Inspiring Older Readers

posted on 31 Jan 2024

Spies by Michael Frayn

Michael Frayn, now at the grand old age of 90, is probably best known as a playwright – Noises Off, Democracy, Copenhagen – but he’s not, I think, given enough credit for his excellent novel writing. Elsewhere on this site I have reviewed his second novel from 1966, The Russian Interpreter, but Spies from 2002 is by far my favourite.

It's a rather melancholy tale of an older man reflecting on incidents in his childhood that have continued to haunt him throughout his life. Stefan Weitzler revisits his childhood house and neighbourhood, when he was known as Stephen Wheatley, and a story unfolds about a time during the Second World War when his best (and only) friend, Keith, drops an astonishing secret in his lap. Keith claims that his mother, Mrs Heyward, is in fact a German spy and that it is their patriotic duty to uncover what secrets she is passing to the enemy. 

We are never told the actual age of the boys but we can guess from their ingenuous characters and the way they are treated by their parents that they must be eleven or twelve and the story begins as if this is going to be a simple tale of childhood misadventure. But the tone of the book darkens quite quickly as adult realities begin to impose themselves on the boys.
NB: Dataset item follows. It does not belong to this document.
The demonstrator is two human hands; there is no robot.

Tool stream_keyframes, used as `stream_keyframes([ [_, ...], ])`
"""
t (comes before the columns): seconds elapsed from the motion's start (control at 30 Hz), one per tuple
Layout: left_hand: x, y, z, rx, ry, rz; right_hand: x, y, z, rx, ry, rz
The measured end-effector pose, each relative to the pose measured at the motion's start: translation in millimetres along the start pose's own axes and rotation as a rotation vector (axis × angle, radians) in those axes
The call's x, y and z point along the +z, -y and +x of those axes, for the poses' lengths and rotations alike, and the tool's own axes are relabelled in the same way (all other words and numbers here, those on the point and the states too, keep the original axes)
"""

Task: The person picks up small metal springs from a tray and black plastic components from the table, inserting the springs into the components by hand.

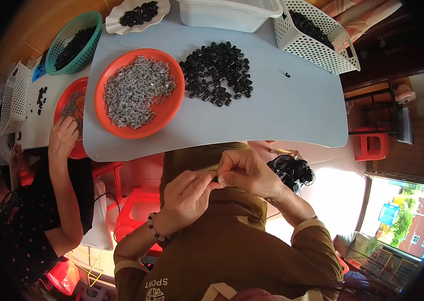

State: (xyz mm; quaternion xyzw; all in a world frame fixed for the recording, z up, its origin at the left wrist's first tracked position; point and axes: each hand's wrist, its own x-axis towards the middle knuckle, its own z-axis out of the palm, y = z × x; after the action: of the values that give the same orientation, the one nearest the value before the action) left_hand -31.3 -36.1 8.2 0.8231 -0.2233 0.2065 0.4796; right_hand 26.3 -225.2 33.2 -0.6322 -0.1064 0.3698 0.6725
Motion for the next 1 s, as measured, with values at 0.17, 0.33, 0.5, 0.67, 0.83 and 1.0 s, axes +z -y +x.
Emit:
stream_keyframes([
  [0.17,3,-8,20,-0.23,-0.006,-0.232,-4,14,-6,-0.026,-0.061,0.112],
  [0.33,8,-6,10,-0.523,-0.032,-0.452,-3,21,-4,-0.027,-0.128,0.028],
  [0.5,14,-3,14,-0.569,-0.045,-0.517,-10,14,-6,-0.149,-0.183,0.055],
  [0.67,19,-1,18,-0.593,-0.05,-0.627,-18,12,-2,-0.198,-0.188,0.174],
  [0.83,22,1,24,-0.614,-0.092,-0.782,-20,6,4,-0.2,-0.169,0.178],
  [1.0,27,4,27,-0.587,-0.114,-0.787,-20,0,8,-0.244,-0.219,0.171],
])
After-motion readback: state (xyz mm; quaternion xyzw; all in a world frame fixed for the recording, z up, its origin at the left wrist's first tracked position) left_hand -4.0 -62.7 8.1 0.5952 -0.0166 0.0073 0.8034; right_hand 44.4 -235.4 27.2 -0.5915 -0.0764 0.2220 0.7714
Stephen is totally in thrall to Keith and he adopts a deferential attitude towards his friend that he thinks mirrors his inferior social status. As it happens, Keith does have reason to suspect his mother has a secret life – she makes a lot of visits to her sister who lives just down the road and when she claims to be going shopping she often seems to unaccountably ‘vanish’. But when Keith’s mother tells Stephen that she knows the boys have been spying on her, she unexpectedly takes Stephen into her confidence and everything changes for him.

Stephen also discovers that he has been spied on by a local girl, Barbara Berrill, who is a little older than him. She suggests that Mrs Heyward and her sister may have ‘lovers’ who they are meeting covertly and the boy begins to see that maybe Mrs Heyward isn’t a spy – instead there’s the uncomfortable spectre of sexuality that raises its head. Who is the tramp-like vagrant who she is seeming secretly leaving things for on the edge of town?

This is a mystery story and if you haven’t read it, I’m not going to give away too much that would be a spoiler. But it’s also a mystery story that will bear rereading several times – this is in fact the third time I’ve read it and, on each occasion, I’ve discovered more and more in the complex story that unfolds itself.

It’s the structure of the book as much as the plot that really packs the punch and this is something that John Mullan noted in his review of the book for The Guardian:

“The narrator knows what has really happened, and our sense of a plot relies on his holding back from explanation. This is a convention familiar to novel readers that is given a special justification in Frayn's novel. For this narrator is going back more than half a century to events of his wartime childhood. Now an old man, he has returned after all those years to the very place. His narration does not so much recall events as re-enact them. He uses the present tense to narrate his childhood experiences, helping him to inhabit the consciousness of himself as a boy. (For this reason the novel needs its epilogue, which supplies the information that the narrator could not convey when he was back in the mind of his child self.) Provided the novel can make us believe in the intensity with which its narrator re-experiences the past, it has found a way to make narrative logic out of his holding back his eventual discoveries. He so completely re-enters his past self that there can be no question of including knowledge that he only gained later.”

The book has the authentic feel of how we remember those points of time in the past which shaped us, stay with us and speak to how the childhood world rubs up against the adult world.

Paperback and hardback copies aren’t hard to find and aren’t expensive on the second-hand market.